The Robert V. Berg Collection
Bob Berg began collecting African art in the 1960s, when the pursuit of a graduate art degree led him to examine the work of artists such as Picasso, Brancusi, and Modigliani. He spent time in Paris as a post-doctoral Fulbright grantee, and there discovered an emerging community of collectors and dealers who gravitated toward traditional African sculpture as pure forms, rather than simply anthropological artifacts. For some thirty years he was a professor of art at San Diego State University, with an academic focus on a purely Western art form, print making. But his knowledge and love of African art would influence his own work as well as generations of his students.
Always an avid traveler, Bob and wife Pat made frequent trips to New York, London, and Paris, where he attended auctions and networked with collectors and dealers. I first met Bob in 1979, when I moved to Los Angeles to become a sort of apprentice to an active dealer in African and other "primitive" art. We quickly became friends, and I developed great respect for his knowledge, taste, and determination to form his own assessment of a work's merits, rather than seeking to collect only classic examples which were "just like the one in the book." Although I left Los Angeles in 1984 I would see Bob often at London and New York auctions, where we were not infrequently rival bidders --- albeit friendly ones. In the 1980s a large volume of African art was still emerging from the estates of individuals who had been missionaries, businessmen, and colonial administrators during the era between the world wars. Much of this material ended up in small arcade auctions, and Bob made some wonderful acquisitions there. Sadly, this golden era ended abruptly in the late 1980s, when those sources of supply suddenly dried up as the last survivors of that era were gone.

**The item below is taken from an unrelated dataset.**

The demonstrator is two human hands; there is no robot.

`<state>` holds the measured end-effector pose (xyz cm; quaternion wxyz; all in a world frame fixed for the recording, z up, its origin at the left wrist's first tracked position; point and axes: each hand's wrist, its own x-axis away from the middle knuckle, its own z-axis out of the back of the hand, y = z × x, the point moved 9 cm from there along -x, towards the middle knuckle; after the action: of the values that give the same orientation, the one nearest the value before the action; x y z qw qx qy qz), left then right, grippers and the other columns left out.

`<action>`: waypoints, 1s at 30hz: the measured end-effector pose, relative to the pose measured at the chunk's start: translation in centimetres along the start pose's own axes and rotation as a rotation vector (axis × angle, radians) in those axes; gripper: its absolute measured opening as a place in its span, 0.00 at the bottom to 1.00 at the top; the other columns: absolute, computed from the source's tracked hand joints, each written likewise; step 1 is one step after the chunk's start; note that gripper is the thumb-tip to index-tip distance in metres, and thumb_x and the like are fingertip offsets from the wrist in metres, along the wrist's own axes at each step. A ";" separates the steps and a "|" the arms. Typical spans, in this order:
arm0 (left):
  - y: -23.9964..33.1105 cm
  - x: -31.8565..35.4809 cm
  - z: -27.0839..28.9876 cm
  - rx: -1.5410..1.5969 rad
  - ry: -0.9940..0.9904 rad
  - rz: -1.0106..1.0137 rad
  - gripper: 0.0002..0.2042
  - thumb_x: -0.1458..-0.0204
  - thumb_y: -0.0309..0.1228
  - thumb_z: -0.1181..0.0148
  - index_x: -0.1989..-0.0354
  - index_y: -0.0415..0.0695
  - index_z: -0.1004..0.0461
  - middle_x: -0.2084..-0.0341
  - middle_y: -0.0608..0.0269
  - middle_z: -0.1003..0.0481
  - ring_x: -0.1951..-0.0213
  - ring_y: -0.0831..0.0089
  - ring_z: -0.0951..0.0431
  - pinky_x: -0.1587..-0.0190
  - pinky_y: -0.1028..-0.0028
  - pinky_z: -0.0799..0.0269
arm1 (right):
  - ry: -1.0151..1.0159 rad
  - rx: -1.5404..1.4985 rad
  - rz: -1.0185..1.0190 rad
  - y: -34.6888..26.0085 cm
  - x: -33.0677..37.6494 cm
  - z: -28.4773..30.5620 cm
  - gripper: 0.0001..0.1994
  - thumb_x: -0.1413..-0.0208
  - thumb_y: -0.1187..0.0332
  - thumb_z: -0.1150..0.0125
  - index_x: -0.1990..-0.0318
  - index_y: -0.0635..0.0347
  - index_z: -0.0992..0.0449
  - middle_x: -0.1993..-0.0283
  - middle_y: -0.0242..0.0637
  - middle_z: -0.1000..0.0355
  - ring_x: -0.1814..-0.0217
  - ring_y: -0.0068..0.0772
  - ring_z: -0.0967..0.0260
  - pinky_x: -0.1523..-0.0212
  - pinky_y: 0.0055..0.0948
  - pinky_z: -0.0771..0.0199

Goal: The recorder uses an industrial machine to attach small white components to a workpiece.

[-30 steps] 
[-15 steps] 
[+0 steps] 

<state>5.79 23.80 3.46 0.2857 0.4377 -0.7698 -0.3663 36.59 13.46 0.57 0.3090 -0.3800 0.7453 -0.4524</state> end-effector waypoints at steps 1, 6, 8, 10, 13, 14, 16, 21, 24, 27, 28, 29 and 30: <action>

Bob was also fortunate to make the acquaintance of German dealer Peter Loebarth in the mid- 1970s. Peter had business interests across Central Africa and had found himself drawn to the masks and figures he encountered in his travels. Bob loves to tell the story of one of Peter's most significant field acquisitions. An Angolan village owned an important 19th century statue of a Chokwe chief, the significance and value of which they were even then well aware. Every year Peter would visit the village, and every year he would be warmly received, but would be told once again that the statue was not for sale. One year, however, his timing was perfect. The village owned one tractor on which they were dependent for their agriculture, and it had just broken down beyond repair. The village elders inquired: would Peter be willing to trade a new tractor for the figure? Finally his perseverance had paid off! A number of Bob's Central African pieces were purchased from Peter Loebarth in the 1970s - 1980s.
Selections from the Berg collection have been exhibited several times, including the 1988 "Values made Visual" show at the art gallery of San Diego Mesa College (curated by respected scholar Barbara Blackmun), the 1998 "Traditional Arts of Africa" show in the Boehm Art Gallery at Palomar College, and the 1987 "Functional Forms in African Art" show (curated by Bill Boaz) at Chapman University.
I am pleased and honored that Bob Berg and his family have asked me to assist in preparing this auction for Heritage. Many of these pieces are "old friends" I have known for several decades, and, now that Bob has decided the time has come to share his collection with a new generation of hobbyists, I'm glad to be able to help in finding these pieces appreciative new homes. It has brought me great joy to work with Bob in presenting these items for your consideration, and I hope that you will derive equal enjoyment from perusing these pages.